Le sue borse sono un tripudio di forme e colori: a cosa si ispira?
L’ispirazione può nascere a volte da un dettaglio, altre volte da un’idea che si trasforma mentre lavoro, insomma da tutto ciò che in quel preciso momento mi comunica qualcosa di bello. Amo l’arte e la fotografia, ma anche la musica e il cinema: credo che l’ispirazione sia ovunque, basta saperla cogliere. Tuttavia fondamentale nella creazione delle mie collezioni è anche la ricerca. Ricerca sicuramente stilistica ma anche intesa come la necessità di capire e studiare ciò che la gente sta indossando in questo momento, quali sono le esigenze del mercato, col fine di creare veri e propri oggetti del desiderio: oserei dire delle vere e proprie “Bags and Shoes to collect!”.

Con il grande successo delle sue borse, da questo autunno c’è stato il debutto della linea di scarpe. Cosa l’ha spinta a questa scelta? 
Le calzature sono da sempre state una mia grande passione, ricordo ancora quando partecipai nel 2009 a Vogue Talents con un progetto interamente dedicato alle scarpe. L’idea di lanciare la collezione di scarpe rappresenta un’evoluzione del brand sia sul piano stilistico che strategico, ovvero la mia volontà di ampliare la proposta di categorie di prodotto col fine di raggiungere nuovi mercati e potenziali nuovi clienti.

Ci saranno altre sorprese nel prossimo futuro?
Tra gli obiettivi principali per l’anno 2016 vi è quello di consolidare l’azienda e la sua distribuzione sul mercato internazionale puntando all’acquisizione di nuovi mercati e al consolidamento degli attuali. L’ampliamento della gamma di prodotti e l’introduzione delle nuove categorie merceologiche col fine di rendere il marchio espressione di un lifestyle a tutto tondo è stato sicuramente un grande traguardo per il marchio; anche se l’obiettivo più importante è sicuramente l’apertura di un primo monomarca Paula Cademartori.

C’è un personaggio al quale le piacerebbe fare indossare le sue creazioni? 
Restando nel mondo della moda, tra tante, ammiro moltissimo la capacità d’interpretazione e l’estro creativo di Anna Dello Russo, l’eleganza di Caroline Issa e Shala Monroque. Mi affascina molto anche il mondo del cinema e dello spettacolo.

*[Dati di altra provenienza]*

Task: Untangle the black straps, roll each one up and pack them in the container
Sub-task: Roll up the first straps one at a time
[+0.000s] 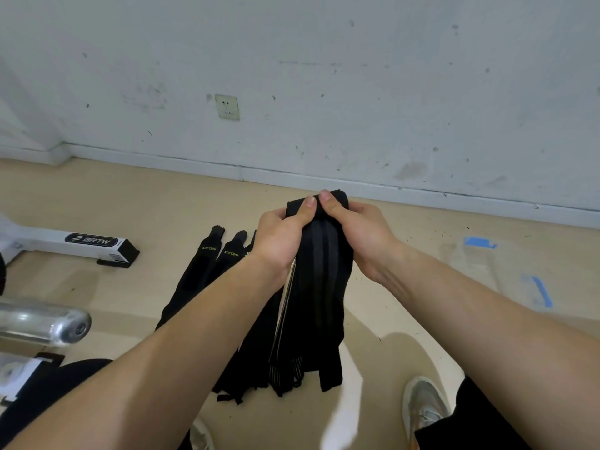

Da Amanda Seyfried a Valentina Lodovini, da Tea Falco a Vittoria Puccini per citarne alcune. Trovo super cool anche Rihanna e Poppy Delevigne.
Sicuramente più di una! Posso però dire di essere molto felice di aver visto le mie creazioni indossate da donne come Jane Fonda, Kiley Minogue, Olivia Palermo, Natasha Poly, Pixie Lott, Lady Gaga per citarne alcune. Vedere che le persone apprezzano i miei prodotti mi rende veramente fiera e mi stimola quotidianamente.